== Segment start ==

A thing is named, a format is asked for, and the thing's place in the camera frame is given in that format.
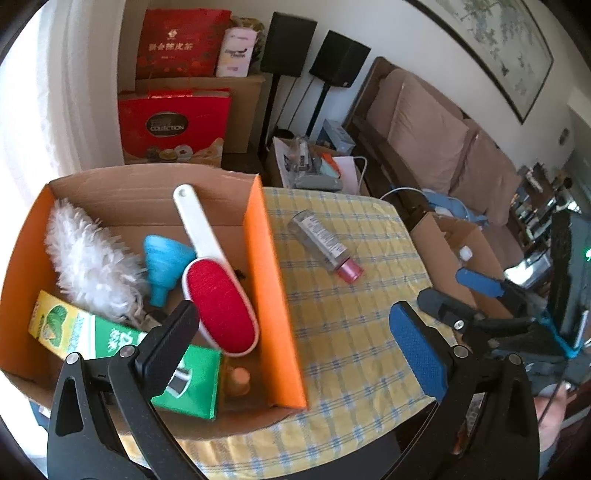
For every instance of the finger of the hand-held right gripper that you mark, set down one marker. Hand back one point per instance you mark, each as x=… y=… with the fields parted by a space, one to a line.
x=443 y=307
x=478 y=282

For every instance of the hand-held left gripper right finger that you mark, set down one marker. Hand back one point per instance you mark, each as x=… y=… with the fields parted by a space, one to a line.
x=415 y=353

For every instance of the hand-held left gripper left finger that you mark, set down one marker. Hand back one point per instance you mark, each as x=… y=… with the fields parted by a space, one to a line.
x=171 y=339

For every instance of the green toothpaste box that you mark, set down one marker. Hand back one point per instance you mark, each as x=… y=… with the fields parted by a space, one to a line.
x=111 y=337

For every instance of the red lint brush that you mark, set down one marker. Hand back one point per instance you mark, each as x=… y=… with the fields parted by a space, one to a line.
x=217 y=300

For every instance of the blue collapsible funnel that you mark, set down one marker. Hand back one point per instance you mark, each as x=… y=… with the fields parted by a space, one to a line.
x=164 y=263

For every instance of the cork stopper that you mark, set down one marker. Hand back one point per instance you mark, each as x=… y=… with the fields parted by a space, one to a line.
x=241 y=381

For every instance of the white fluffy duster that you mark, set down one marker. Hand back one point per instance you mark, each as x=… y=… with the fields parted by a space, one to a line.
x=87 y=258

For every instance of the orange cardboard box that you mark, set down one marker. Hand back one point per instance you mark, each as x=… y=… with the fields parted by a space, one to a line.
x=272 y=277

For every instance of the person's right hand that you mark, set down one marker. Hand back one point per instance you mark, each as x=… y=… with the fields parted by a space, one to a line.
x=554 y=420

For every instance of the clear bottle with white cap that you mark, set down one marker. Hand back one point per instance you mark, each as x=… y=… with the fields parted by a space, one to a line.
x=467 y=254

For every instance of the open brown cardboard box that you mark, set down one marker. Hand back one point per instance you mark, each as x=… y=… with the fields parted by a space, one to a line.
x=434 y=240

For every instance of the yellow checked tablecloth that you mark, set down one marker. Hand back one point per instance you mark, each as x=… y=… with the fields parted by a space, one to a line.
x=351 y=332

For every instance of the light blue cloth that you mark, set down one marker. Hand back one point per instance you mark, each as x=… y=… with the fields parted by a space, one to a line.
x=455 y=207

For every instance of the shelf with small items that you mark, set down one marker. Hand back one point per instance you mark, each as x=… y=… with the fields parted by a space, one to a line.
x=540 y=198

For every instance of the clear bottle with pink cap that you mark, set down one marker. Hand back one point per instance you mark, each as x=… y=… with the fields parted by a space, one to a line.
x=323 y=242

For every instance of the brown sofa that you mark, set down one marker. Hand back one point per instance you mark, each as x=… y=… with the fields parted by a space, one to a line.
x=429 y=134

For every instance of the cardboard box of clutter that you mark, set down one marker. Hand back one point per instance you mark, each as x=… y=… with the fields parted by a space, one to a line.
x=304 y=166

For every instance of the white and blue box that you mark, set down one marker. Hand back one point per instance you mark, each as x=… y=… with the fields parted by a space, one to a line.
x=337 y=136

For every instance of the red gift bag brown label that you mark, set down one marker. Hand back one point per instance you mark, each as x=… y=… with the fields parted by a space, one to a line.
x=171 y=124

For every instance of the black speaker stand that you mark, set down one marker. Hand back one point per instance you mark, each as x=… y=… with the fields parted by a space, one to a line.
x=318 y=110
x=270 y=115

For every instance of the large brown cardboard box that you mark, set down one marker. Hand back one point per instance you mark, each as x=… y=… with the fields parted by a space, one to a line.
x=244 y=115

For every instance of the framed ink painting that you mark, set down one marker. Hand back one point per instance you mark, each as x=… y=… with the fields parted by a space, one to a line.
x=498 y=41

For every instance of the white curtain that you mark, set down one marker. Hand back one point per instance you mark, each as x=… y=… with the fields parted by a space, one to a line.
x=87 y=92

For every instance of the black speaker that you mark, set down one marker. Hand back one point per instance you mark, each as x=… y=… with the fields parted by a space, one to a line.
x=288 y=44
x=339 y=57

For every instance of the white tissue roll pack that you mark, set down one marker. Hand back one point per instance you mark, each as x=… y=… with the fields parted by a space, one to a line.
x=235 y=53

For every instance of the red gift bag gold flowers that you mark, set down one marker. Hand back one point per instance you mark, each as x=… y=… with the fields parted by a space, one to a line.
x=180 y=44

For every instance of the gold patterned bag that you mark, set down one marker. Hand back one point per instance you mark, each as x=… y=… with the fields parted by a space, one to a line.
x=258 y=37

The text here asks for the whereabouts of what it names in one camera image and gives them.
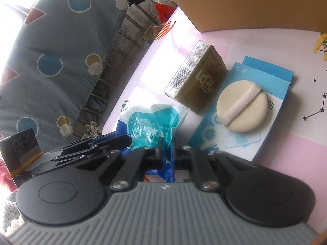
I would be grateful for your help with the cardboard box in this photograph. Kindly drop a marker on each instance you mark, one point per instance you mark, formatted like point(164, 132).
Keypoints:
point(242, 2)

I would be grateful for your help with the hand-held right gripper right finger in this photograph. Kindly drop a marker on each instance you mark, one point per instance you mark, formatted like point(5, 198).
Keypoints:
point(201, 163)

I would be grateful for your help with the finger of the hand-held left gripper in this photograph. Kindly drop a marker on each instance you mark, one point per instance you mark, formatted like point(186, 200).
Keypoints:
point(112, 141)
point(84, 154)

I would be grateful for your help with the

== Segment end ==

WORK ITEM >> Check each line of the data for the string "Kindly" and state how many lines contain it, without any other output.

SOLUTION FOR THIS TASK >> 3